Targeting AIDS Mitigation Resources to Children: A Review and Recommendations for the IATT on Children and HIV and AIDS

Steering Committee of the IATT on Children and HIV and AIDS

The vulnerability of children varies as a result of many, interrelated factors, including age, gender, family care, poverty, disability, violence and food security among others. The AIDS epidemic increases children’s vulnerability in many tragic ways. A child’s vulnerability increases as a direct result of his or her own positive HIV status or because of the HIV infection, illness and death of a parent that results in loss of care, nurturing, income and other basic needs. Most often, the direct affects of AIDS create vulnerability both for the child and for the household. In high prevalence settings, children’s vulnerability also increases as a result of the indirect affects of AIDS. When teachers and health workers become ill and die, when caretakers become overburdened and when the general economy is weakened by the lack of productive labour, children, households and communities are made more vulnerable. 

AIDS mitigation includes a broad range of interventions aimed at the protection, care and support of children made more vulnerable by AIDS. Included among these are efforts to ensure: fulfilment of basic needs, equitable access to basic services such as education and health care; alternative care for children without parents or family care; psycho-social interventions; and, legal protection from discrimination, exploitation, abuse, harmful labour and other rights violations.
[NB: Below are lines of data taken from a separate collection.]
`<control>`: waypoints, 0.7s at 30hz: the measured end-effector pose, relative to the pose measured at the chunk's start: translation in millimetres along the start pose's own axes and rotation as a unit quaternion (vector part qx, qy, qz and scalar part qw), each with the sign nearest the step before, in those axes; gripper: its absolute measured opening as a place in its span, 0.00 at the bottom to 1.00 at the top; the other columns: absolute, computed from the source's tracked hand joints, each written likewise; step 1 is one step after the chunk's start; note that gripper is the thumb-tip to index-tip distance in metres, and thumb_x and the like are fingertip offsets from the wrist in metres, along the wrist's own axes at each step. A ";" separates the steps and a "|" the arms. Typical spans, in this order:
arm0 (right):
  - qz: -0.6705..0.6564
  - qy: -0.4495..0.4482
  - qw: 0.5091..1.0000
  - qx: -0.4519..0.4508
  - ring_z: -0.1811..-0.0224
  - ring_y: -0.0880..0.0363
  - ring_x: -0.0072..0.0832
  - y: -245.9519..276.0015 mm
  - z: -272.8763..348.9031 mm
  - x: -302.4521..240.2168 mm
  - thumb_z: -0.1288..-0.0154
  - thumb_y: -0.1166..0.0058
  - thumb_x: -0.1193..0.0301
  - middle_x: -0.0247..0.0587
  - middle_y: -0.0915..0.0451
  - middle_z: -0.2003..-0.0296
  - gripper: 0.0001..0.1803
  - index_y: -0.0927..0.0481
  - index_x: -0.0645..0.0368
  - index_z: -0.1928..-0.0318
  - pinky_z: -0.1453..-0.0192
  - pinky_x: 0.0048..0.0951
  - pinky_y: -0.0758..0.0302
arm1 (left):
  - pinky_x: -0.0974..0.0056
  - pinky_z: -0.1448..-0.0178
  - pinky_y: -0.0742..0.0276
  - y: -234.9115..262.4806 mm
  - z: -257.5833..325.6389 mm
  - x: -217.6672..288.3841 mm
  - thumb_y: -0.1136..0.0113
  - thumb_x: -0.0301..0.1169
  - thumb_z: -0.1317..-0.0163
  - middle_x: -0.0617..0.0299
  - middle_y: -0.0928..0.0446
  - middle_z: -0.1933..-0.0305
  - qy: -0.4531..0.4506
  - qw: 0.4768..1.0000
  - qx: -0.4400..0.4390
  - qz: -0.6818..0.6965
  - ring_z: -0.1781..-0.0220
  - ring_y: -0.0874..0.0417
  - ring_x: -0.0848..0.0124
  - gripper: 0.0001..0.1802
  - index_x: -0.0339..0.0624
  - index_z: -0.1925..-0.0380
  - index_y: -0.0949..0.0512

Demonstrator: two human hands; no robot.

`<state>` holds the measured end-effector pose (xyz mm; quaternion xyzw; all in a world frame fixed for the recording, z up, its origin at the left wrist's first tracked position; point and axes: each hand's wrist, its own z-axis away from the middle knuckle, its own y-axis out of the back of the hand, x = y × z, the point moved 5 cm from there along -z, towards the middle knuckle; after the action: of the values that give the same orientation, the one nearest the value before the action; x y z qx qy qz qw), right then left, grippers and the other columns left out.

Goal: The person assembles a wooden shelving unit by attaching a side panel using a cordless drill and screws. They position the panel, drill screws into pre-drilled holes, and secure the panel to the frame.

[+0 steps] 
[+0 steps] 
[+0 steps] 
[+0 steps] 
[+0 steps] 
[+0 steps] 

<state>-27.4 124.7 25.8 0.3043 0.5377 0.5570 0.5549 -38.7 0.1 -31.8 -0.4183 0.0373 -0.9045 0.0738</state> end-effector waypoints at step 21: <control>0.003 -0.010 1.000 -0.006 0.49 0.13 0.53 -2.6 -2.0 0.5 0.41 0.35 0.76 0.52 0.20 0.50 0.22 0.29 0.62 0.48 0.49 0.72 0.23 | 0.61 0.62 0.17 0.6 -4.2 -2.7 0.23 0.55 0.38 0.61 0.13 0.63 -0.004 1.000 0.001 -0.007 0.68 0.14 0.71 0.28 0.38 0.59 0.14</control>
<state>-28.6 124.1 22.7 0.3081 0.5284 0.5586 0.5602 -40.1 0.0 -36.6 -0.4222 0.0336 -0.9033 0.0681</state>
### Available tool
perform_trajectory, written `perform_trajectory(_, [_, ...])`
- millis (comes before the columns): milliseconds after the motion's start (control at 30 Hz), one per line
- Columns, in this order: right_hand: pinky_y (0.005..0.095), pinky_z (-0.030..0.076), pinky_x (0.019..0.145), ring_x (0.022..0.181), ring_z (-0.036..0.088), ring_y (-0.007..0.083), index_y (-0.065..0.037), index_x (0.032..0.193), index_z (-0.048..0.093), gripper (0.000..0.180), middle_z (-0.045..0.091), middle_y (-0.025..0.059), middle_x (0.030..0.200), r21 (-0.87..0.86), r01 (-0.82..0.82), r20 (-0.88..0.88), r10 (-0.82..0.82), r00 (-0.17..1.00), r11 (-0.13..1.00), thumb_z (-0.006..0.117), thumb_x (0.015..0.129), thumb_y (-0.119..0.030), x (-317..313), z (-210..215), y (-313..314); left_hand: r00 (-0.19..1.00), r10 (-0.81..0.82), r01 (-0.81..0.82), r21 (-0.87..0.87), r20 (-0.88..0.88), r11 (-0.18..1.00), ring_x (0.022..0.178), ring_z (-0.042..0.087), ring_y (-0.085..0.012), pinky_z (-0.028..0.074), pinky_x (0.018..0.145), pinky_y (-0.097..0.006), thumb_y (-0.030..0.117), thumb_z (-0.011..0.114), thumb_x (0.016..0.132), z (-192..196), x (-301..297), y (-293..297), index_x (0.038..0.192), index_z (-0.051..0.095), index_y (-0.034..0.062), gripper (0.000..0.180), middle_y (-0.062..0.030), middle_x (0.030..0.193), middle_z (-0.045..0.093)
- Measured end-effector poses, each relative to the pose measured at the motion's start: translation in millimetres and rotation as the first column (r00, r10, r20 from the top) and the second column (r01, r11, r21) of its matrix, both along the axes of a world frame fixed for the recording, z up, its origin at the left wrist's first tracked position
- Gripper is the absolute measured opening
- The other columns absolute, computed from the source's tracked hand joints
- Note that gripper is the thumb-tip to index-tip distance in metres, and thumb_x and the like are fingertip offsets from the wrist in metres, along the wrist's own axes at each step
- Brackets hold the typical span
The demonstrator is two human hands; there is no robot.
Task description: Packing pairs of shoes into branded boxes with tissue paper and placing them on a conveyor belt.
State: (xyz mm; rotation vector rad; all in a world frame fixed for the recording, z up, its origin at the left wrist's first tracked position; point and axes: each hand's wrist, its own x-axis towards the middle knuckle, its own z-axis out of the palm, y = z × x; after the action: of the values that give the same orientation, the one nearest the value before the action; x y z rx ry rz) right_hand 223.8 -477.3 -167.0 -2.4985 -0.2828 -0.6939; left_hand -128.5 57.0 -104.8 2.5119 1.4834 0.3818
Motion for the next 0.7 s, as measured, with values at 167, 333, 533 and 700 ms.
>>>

Targeting AIDS mitigation resources to children is the process of identifying which children will receive the benefits of any given policy, programme or intervention. Targeting necessarily prioritizes certain children (or households or communities in which children are living) and directs the allocation of limited resources. The three major objectives in targeting are 1) that the assistance, services or support are received on the basis of need (i.e., vulnerability), 2) to avoid any harm that might result from targeting; and, 3) to ensure efficient and effective use of available resources.

Targeting AIDS mitigation resources to children takes place in the context of other development agendas and initiatives intended to benefit children, including the Convention on the Rights of the Child, Education for All, specific disease elimination and eradication efforts, elimination of the worst forms of child labour and many others. Special interest funds such as AIDS mitigation resources for children can create tension with and even detract from other, more universal initiatives and broader development goals. When especially abundant, these resources can warp the development agenda. Identifying approaches to targeting that enhance other development agendas while still achieving desired outcomes for children affected by AIDS is an ongoing challenge.